Of course, since I was writing a profiler, I could use the profiler to profile itself. By pretending to profile a random number added to a cache-murdering int stuck in the middle of an array, I could do a fairly good simulation of profiling a function, while also profiling the act of profiling the function. The difference between the two measurements is how much overhead the profiler has. Unfortunately, my initial results were… unfavorable, to say the least.

BSS Profiler Heat Output: 
[main.cpp:3851] test_PROFILE: 1370173 µs   [##########
  [code]: 545902.7 µs   [##########
  [main.cpp:3866] outer: 5530.022 ns   [....      
    [code]: 3872.883 ns   [...       
    [main.cpp:3868] inner: 1653.139 ns   [.         
  [main.cpp:3856] control: 1661.779 ns   [.         
  [main.cpp:3876] beginend: 1645.466 ns   [.         
The profiler had an overhead of almost 4 microseconds. When you’re dealing with functions that are called thousands of times a second, you need to be aware of code speed on the scale of nanoseconds, and this profiler would completely ruin the code. At first, I thought it was my fault, but none of my tweaks seemed to have any measureable effect on the speed whatsoever. On a whim, I decided to comment out the actual _querytime function that was calling QueryPerformanceCounter, then run an external profiler on it.
Average control: 35 ns
What?! Well no wonder my tweaks weren’t doing anything, all my code was taking a scant 35 nanoseconds to run.
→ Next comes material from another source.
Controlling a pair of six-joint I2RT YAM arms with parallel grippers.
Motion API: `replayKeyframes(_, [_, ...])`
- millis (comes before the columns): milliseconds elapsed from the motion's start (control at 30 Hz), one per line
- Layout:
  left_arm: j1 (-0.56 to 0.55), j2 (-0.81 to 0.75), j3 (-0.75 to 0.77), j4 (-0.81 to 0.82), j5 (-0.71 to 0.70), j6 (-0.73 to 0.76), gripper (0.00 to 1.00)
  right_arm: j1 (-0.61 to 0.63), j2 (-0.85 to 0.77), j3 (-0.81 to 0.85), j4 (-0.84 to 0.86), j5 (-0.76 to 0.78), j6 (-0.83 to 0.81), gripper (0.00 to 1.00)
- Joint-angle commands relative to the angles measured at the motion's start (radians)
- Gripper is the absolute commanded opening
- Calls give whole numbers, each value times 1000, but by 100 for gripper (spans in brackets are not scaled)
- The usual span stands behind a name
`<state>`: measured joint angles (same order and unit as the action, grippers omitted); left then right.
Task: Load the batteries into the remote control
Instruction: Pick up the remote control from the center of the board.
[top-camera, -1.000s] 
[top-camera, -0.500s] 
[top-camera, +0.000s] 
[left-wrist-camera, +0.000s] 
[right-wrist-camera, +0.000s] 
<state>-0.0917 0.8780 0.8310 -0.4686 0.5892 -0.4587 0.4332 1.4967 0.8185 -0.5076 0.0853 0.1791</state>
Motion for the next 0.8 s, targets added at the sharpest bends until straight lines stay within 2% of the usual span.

The other 99.9% of the time was spent on that single, stupid call, which also happened to be the one call I couldn’t get rid of. However, that isn’t the end of the story; _querytime() looks like this:
void cHighPrecisionTimer::_querytime(unsigned __int64* _pval)
{
  DWORD procmask=_getaffinity(); 
  HANDLE curthread = GetCurrentThread();
  SetThreadAffinityMask(curthread, 1);
  
  QueryPerformanceCounter((LARGE_INTEGER*)_pval);
  
  SetThreadAffinityMask(curthread, procmask);
}

Years ago, it was standard practice to wrap all calls to QueryPerformanceCounter in a CPU core mask to force it to operate on a single core due to potential glitches in the BIOS messing up your calculations. Microsoft itself had recommended it, and you could find this same code in almost any open-source library that was taking measurements. It turns out that this is no longer necessary:

**Do I need to set the thread affinity to a single core to use QPC?**

No. For more info, see Guidance for acquiring time stamps. This scenario is neither necessary nor desirable.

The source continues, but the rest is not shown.